[Records drawn from a dataset]
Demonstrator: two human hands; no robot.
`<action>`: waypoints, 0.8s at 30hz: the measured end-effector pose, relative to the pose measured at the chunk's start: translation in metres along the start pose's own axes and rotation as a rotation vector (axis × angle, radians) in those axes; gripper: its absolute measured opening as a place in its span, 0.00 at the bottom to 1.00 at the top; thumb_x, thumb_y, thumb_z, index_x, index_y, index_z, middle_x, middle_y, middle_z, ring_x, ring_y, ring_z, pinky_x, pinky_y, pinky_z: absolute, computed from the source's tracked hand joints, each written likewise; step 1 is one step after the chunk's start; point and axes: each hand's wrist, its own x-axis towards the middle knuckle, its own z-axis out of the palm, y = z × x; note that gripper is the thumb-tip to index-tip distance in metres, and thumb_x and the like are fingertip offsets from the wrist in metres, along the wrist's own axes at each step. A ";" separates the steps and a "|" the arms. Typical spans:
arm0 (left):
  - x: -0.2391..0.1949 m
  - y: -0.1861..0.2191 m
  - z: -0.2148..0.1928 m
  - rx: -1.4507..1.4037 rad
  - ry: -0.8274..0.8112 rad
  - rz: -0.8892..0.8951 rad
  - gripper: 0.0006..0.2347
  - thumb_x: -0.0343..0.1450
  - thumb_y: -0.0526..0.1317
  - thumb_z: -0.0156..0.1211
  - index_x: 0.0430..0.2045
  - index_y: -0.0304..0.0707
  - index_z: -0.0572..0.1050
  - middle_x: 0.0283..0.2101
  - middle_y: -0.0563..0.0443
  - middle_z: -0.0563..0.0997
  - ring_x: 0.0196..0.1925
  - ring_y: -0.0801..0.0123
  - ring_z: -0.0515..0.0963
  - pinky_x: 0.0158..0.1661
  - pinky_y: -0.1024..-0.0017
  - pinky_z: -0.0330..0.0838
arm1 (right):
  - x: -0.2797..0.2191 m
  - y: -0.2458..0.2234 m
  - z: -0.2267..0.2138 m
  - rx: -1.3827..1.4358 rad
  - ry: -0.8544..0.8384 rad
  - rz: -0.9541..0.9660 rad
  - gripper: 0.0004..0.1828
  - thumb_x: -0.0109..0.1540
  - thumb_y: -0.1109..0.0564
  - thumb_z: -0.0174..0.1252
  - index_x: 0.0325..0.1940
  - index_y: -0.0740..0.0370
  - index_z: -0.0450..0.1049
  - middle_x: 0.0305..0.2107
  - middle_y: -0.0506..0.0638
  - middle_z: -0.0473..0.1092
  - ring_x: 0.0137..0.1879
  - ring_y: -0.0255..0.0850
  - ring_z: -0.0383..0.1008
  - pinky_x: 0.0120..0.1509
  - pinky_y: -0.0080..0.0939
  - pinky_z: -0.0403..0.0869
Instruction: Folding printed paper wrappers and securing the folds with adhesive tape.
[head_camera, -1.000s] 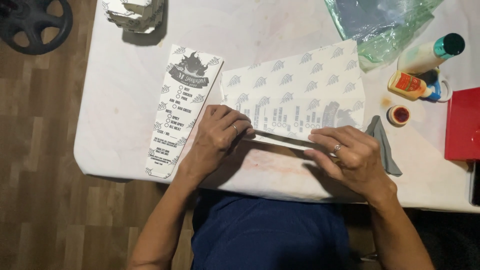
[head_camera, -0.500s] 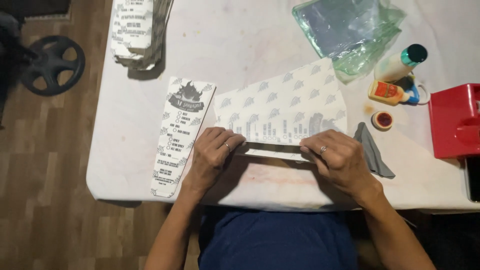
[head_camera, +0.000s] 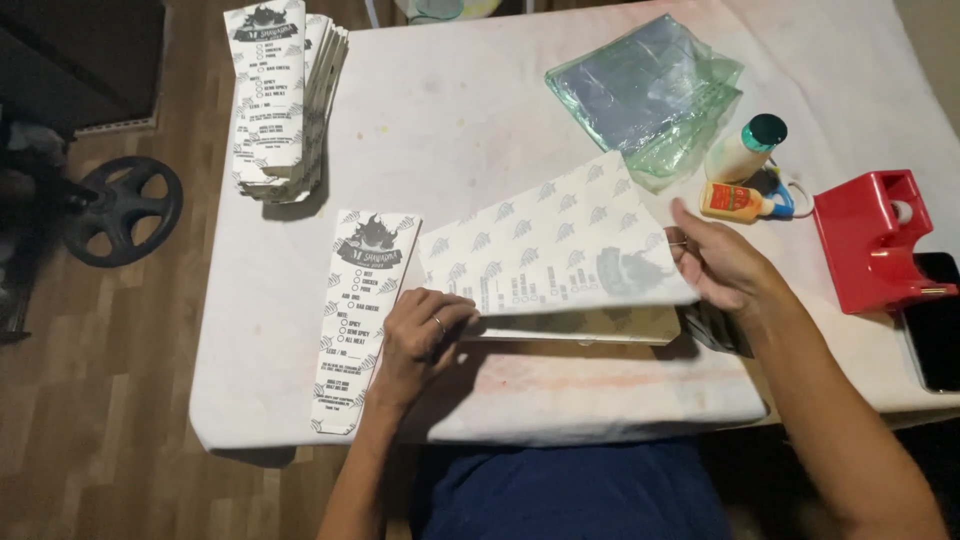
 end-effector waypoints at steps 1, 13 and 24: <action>0.002 0.003 -0.003 0.004 0.001 0.002 0.02 0.72 0.33 0.63 0.36 0.35 0.78 0.37 0.47 0.83 0.35 0.62 0.76 0.37 0.66 0.68 | -0.012 -0.007 0.015 0.000 -0.003 -0.003 0.24 0.71 0.35 0.54 0.44 0.60 0.69 0.28 0.45 0.69 0.28 0.27 0.71 0.33 0.24 0.76; 0.020 -0.014 -0.004 -0.453 0.345 -0.995 0.36 0.67 0.48 0.65 0.70 0.42 0.56 0.63 0.41 0.69 0.59 0.61 0.71 0.55 0.65 0.77 | -0.084 -0.014 0.055 -0.696 -0.036 -1.026 0.21 0.59 0.67 0.66 0.57 0.72 0.76 0.45 0.54 0.77 0.49 0.40 0.77 0.57 0.38 0.80; 0.020 0.004 0.043 -0.438 0.591 -0.702 0.06 0.78 0.38 0.48 0.45 0.36 0.66 0.43 0.46 0.77 0.46 0.63 0.77 0.46 0.67 0.77 | -0.069 0.029 0.063 -0.440 0.152 -1.128 0.19 0.61 0.53 0.69 0.48 0.70 0.76 0.41 0.55 0.74 0.46 0.41 0.74 0.51 0.36 0.73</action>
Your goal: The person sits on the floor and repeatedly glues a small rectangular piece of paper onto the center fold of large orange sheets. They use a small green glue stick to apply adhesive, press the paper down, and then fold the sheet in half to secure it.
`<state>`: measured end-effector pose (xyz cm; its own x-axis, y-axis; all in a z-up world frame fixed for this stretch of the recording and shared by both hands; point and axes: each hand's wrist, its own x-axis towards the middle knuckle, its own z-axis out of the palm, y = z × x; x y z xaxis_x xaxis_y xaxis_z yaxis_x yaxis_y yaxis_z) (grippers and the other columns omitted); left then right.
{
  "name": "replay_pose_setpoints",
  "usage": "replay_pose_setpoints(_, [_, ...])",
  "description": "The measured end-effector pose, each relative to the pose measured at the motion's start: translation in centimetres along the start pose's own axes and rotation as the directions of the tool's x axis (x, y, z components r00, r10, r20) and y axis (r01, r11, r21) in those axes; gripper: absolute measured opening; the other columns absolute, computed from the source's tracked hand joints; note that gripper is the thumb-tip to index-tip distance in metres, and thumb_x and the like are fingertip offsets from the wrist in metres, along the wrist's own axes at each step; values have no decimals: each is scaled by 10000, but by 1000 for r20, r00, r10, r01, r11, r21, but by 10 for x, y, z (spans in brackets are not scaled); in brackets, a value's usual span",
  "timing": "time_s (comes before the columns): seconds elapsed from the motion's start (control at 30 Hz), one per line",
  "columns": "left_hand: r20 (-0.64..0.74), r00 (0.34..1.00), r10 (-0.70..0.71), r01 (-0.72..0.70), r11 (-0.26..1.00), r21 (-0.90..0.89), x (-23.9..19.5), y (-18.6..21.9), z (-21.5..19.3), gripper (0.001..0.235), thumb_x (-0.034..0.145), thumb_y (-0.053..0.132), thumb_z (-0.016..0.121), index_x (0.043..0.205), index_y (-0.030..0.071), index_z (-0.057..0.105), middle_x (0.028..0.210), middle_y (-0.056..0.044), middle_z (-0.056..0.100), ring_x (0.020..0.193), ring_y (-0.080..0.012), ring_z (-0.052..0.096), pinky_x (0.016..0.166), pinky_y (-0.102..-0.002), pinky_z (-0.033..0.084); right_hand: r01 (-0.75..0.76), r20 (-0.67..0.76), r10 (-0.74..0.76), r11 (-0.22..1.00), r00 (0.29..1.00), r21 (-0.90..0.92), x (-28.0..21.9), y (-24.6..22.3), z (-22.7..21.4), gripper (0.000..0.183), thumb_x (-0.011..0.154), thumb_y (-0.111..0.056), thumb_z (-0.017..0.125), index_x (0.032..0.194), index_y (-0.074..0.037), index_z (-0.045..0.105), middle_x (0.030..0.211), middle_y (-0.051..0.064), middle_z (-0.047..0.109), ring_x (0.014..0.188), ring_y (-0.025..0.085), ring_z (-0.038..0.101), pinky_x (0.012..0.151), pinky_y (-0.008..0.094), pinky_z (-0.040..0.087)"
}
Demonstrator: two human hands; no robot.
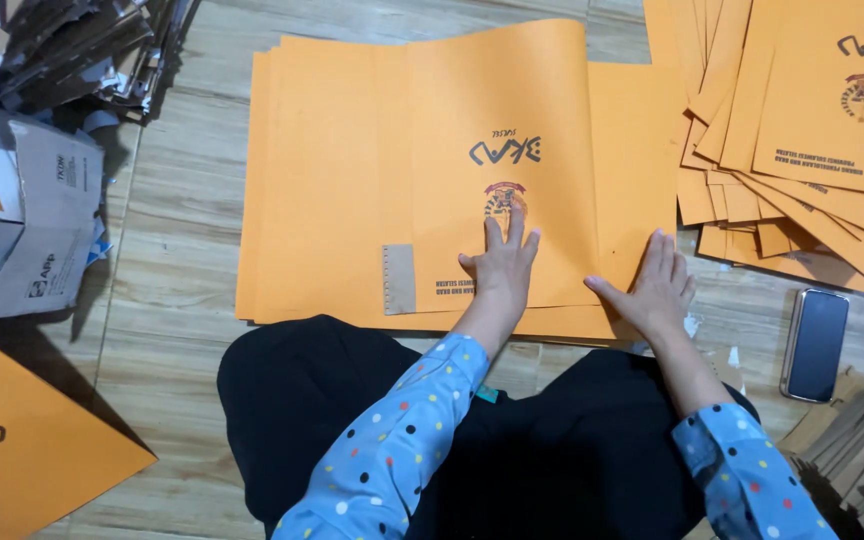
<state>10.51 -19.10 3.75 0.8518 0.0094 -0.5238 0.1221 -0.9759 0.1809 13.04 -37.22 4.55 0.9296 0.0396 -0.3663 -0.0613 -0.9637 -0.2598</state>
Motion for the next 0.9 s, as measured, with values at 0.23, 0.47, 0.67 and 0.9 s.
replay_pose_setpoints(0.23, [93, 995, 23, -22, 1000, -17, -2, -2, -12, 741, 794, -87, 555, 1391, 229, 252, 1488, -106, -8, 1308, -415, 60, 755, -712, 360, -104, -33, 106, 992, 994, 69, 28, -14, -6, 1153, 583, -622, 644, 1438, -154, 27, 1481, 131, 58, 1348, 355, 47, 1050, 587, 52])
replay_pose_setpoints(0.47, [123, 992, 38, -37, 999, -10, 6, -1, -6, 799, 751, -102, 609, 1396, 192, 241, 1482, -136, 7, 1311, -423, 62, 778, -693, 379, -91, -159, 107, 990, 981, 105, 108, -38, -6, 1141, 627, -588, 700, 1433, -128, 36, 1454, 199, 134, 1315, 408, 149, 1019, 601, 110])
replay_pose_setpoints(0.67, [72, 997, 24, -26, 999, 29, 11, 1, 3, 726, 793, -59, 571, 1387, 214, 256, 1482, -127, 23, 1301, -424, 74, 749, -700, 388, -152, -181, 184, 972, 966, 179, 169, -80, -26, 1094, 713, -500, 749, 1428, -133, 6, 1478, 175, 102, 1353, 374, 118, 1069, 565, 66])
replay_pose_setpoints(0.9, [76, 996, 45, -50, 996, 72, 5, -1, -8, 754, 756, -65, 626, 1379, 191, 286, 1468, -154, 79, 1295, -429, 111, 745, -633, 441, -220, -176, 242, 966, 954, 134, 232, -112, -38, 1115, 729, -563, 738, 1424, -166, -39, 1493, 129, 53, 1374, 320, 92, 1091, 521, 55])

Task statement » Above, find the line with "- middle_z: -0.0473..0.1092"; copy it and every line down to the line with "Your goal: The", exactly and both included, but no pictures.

Reply »
  - middle_z: -0.0473..0.1092
  - ring_x: 0.0137..0.1879
  - ring_y: -0.0255..0.0850
  - ring_z: -0.0383..0.1008
  - pinky_x: 0.0120..0.1509
  - pinky_y: -0.0080..0.0939
  - pinky_z: -0.0403..0.0869
Instruction: Folding printed paper wrappers and securing the folds with adhesive tape.
[head_camera, -1.000s] 
[head_camera, -0.500s] 
[head_camera, +0.000s] 
 end-effector waypoints at steps 1, 13 and 24: <action>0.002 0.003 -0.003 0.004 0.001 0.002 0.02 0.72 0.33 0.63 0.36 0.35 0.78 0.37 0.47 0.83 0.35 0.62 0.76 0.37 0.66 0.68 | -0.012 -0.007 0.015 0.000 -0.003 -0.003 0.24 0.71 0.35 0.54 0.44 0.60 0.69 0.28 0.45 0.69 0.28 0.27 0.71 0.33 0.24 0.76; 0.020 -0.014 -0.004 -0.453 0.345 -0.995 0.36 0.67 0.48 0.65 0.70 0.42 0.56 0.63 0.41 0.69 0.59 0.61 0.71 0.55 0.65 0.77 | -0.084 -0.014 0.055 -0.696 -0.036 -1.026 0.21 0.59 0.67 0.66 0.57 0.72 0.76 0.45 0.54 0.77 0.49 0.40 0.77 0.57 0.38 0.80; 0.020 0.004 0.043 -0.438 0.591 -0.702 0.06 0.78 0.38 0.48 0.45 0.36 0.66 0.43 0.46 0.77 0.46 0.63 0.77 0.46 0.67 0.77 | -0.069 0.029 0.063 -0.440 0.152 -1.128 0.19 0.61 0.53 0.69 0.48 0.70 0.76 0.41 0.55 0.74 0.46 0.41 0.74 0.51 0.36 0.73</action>
Your goal: The person sits on the floor and repeatedly glues a small rectangular piece of paper onto the center fold of large orange sheets. They use a small green glue stick to apply adhesive, press the paper down, and then fold the sheet in half to secure it.

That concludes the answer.